FAI timeframe for reform not possible, say former officials

Des Casey and Brendan Menton think job can’t be done properly before July AGM

Photo: James Crombie/Inpho

Photo: James Crombie/Inpho


Two former FAI officers with huge experience of the game’s administration both here and abroad have suggested that the timeframe set down for the reform of the association is completely unrealistic.

Both Des Casey and Brendan Menton claim that while the reviews underway of the FAI’s governance are welcome, the current roadmap to reform as set out by the association itself and Sport Ireland is deeply flawed. The two men believe that the job cannot be done properly in time for the changes to be voted through at the organisation’s AGM on July 27th and each identifies what they feel are potentially fatal flaws in the process currently being pursued.

Casey, a former FAI President who sent on to serve as Honorary Secretary for 11 years, suggests that the investigation by the Office of the Director for Corporate Enforcement (ODCE) into possible breaches of the 2014 Companies Act needs to be completed before any changes to the association’s structures are adopted.

“I certainly don’t disagree with the concept of looking to reform the organisation but the Act is the basis for all of the investigations being carried out and it is only reasonable that everybody knows what they have uncovered before we move to make substantial changes.”

Still an Honorary Life Vice President of the association and Honorary Life Member of Uefa, where he was the last man from the Republic of Ireland before John Delaney to serve on the Executive Committee, Casey believes the foundations of the FAI’s system of governance checks and balances was systematically dismantled over the past 17 years and contends that there are “glaring omissions” in what has been put forward so far as the basis for achieving real reform.

“The association was established as a company in 1958 and the articles of the association set down then served it reasonably well up until 2002 when the Genesis report happened,” he says. “Since then, in a series of EGMs, the rules and articles have been substantially altered so as to give the board almost total control.

“Just looking at how the board is appointed gives a sense of the problem. If you take Uefa as a guide; there the board’s members are elected after which they are allocated committees to chair. At the FAI the process is precisely the reverse with the committee chairs going forward to the board. What we have are directors who are ‘selected’ rather than ‘elected’ and that is one of the points that needs to be addressed.”

Casey also points to the way in which age limits introduced at the association during his time there were set aside so as to enable Michael Cody and Eddie Murray to retain their positions as Honorary Secretary and Honorary Treasurer (both absolutely key roles in terms of achieving good governance under the articles, he says) for extended periods of time. These were the two officers, of course, who signed off on the chief executive’s expenses under the rules.

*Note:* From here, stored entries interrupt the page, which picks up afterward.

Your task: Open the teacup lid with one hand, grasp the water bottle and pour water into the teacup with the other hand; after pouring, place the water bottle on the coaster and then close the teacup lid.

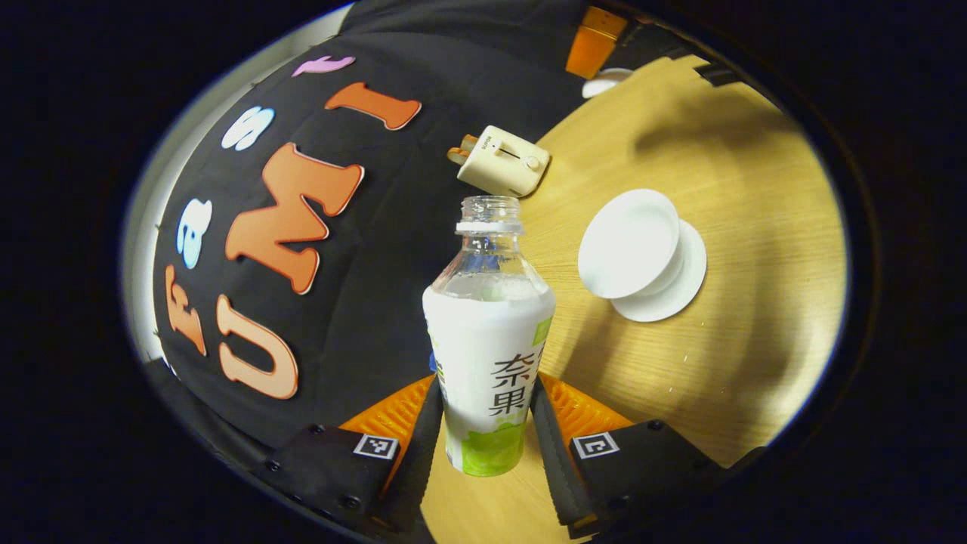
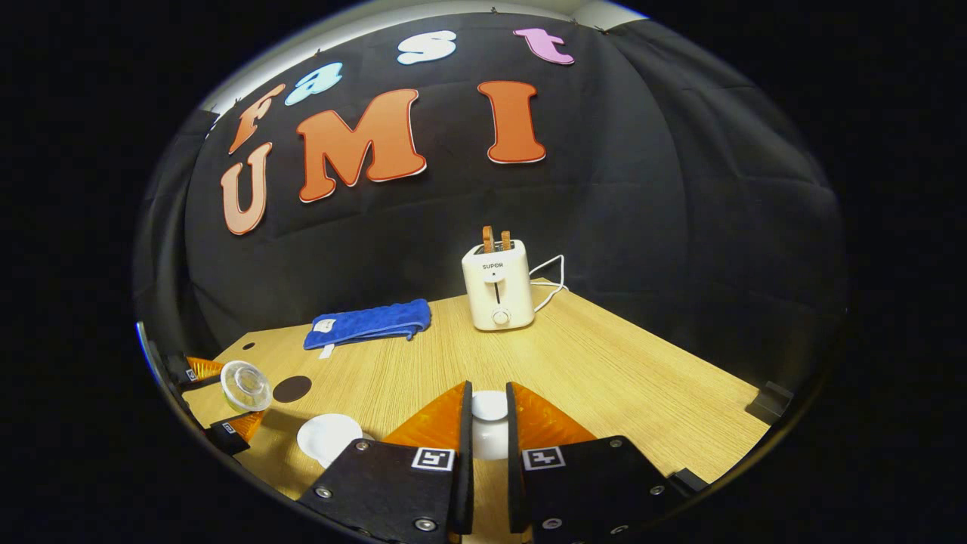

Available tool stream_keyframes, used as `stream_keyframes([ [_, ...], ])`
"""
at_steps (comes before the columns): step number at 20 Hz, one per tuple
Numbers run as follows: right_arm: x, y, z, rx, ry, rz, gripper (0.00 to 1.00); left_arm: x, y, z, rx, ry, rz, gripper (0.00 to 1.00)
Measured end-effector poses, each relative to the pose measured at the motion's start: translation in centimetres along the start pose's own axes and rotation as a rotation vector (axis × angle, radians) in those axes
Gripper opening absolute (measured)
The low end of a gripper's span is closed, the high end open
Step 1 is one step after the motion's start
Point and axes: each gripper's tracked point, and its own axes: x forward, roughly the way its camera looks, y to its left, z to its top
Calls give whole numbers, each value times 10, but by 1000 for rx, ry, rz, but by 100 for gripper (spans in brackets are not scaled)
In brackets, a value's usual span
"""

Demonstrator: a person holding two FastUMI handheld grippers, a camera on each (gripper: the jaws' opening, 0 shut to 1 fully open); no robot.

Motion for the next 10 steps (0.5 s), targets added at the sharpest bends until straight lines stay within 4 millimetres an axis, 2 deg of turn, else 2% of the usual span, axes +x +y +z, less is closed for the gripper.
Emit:
stream_keyframes([
  [3,0,-1,-1,4,3,-2,18,-5,-1,0,120,14,-29,67],
  [4,0,-1,0,3,4,-2,18,-4,-2,1,164,18,-34,70],
  [9,-1,1,-1,-1,6,5,18,9,5,0,316,48,-46,67],
  [10,0,1,-1,-1,8,4,18,10,5,1,341,51,-52,72],
])
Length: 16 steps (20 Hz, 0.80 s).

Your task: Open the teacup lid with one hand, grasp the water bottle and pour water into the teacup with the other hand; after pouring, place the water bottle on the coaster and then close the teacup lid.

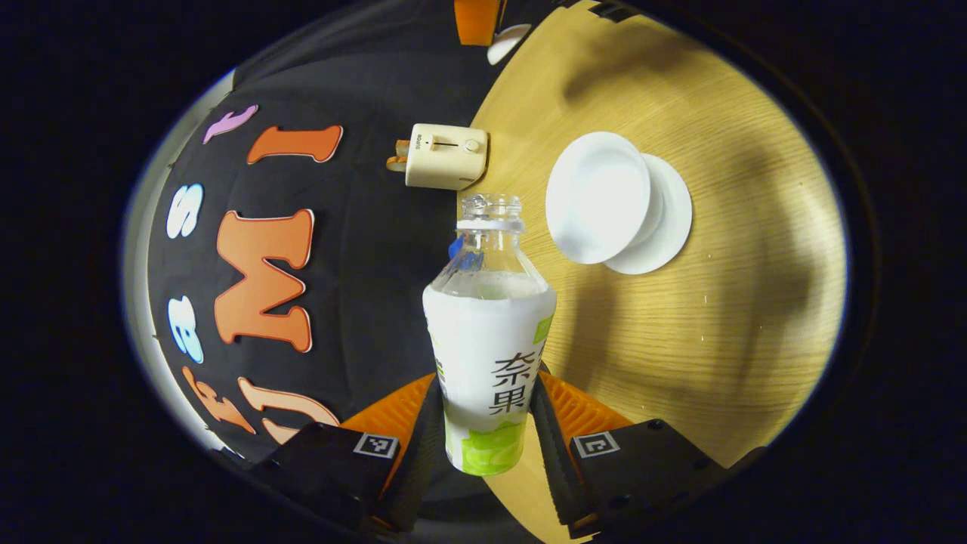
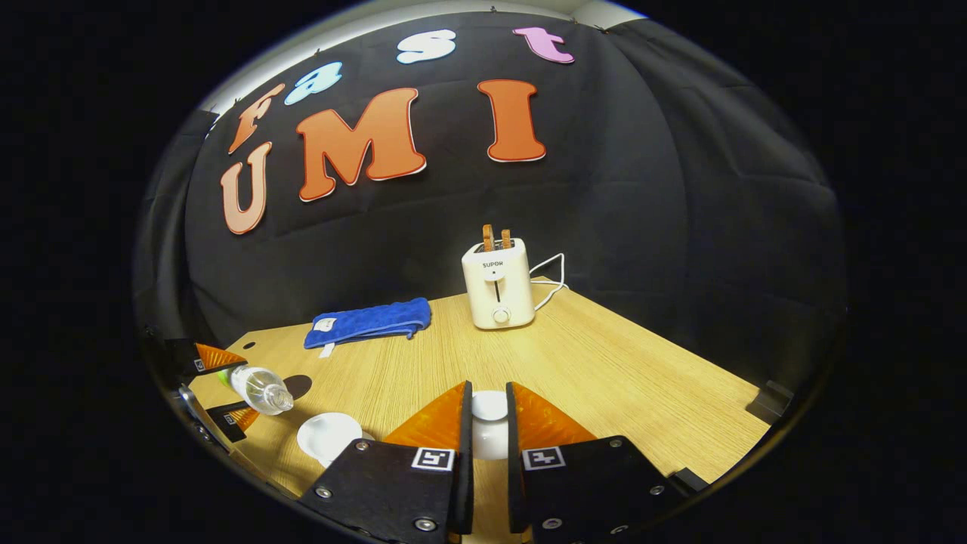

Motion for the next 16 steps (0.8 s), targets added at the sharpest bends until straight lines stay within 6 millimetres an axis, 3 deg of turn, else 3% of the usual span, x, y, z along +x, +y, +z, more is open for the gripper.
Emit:
stream_keyframes([
  [1,0,-1,0,-1,1,-2,18,-1,1,1,23,-3,-3,67],
  [8,-2,-4,1,8,1,-3,18,3,15,3,198,16,-1,67],
  [9,-1,-4,1,9,0,-3,14,4,16,3,214,16,0,67],
  [10,-1,-5,2,10,2,-3,18,5,16,2,231,21,-1,67],
  [16,-1,-3,-1,6,10,2,18,7,19,1,339,41,-13,69],
])
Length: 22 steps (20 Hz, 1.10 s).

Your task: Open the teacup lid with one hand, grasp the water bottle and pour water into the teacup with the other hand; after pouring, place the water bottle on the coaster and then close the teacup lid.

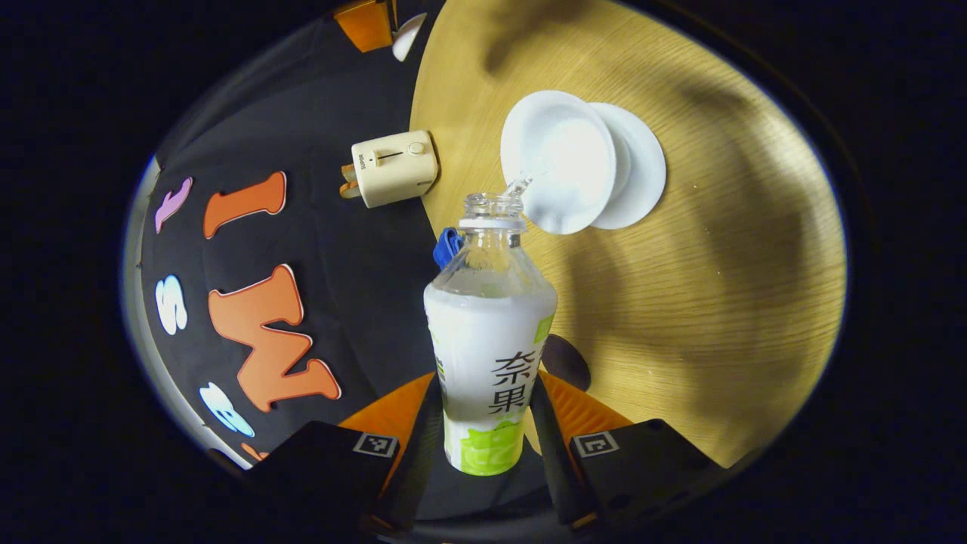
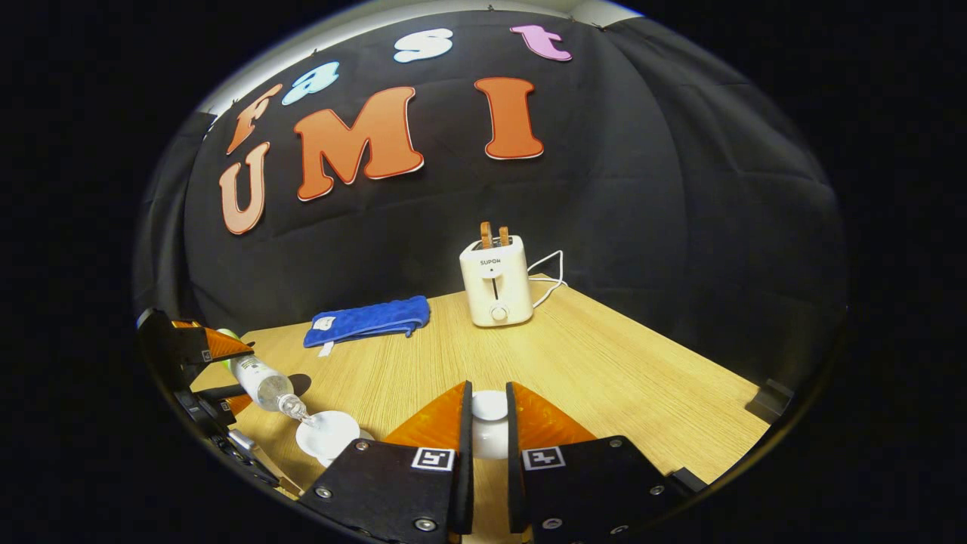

He also points to the fact that position of the League of Ireland has been deliberately weakened over time, something that has, amongst other things, resulted in a failure to make audited accounts for the league available to its clubs of the wider FAI Council which was originally intended to be the key body in terms of authority.

In an open letter to Minister for Transport, Tourism and Sport, Shane Ross and Minister of State Brendan Griffin, meanwhile, Menton – a former Treasurer and General Secretary of the organisation – echoes many of Casey’s points while setting out in considerable detail how he feels the reform process should work.

As things stand, he questions the composition of the Governance Review group, describing the two FAI nominees as “insiders” and questions whether its independent chair, Aidan Horan, has any significant experience of the game. There should, he strongly suggests, have been an presence on the committee for members of what is generally described as the “football family” who have found themselves outside of the current association’s structures.

Ultimately Menton calls for a substantial restructuring of the Council and for the appointment of five independent directors to a reconstituted board which would be chaired by an outsider.

Both men are dismissive of the idea that the current committee might be expected to do a good job by its stated deadline of June 14th, just a little over a month away.

“The investigations by Mazars, Grant Thornton, the Office of the Director for Corporate Enforcement (ODCE) and the auditor’s complaint to the Companies Registration Office are unlikely to be completed and the consequent recommendations adequately considered and implemented prior to the AGM in July,” writes Menton.

“The very fact that an investigation has been commenced by the ODCE is demonstrable evidence of how concerned the ODCE is with the current state of affairs within the FAI. In this regard it would be foolhardy to rush through reform changes before the outcome of all current reports/investigations have been considered. The outcome of these reports may well impact on the terms of reference of any necessary reform.”

He also calls for the publication of “unredacted reports on these investigations,” to be published as soon as they become available, “so that the football family can understand what has been allowed to happen”.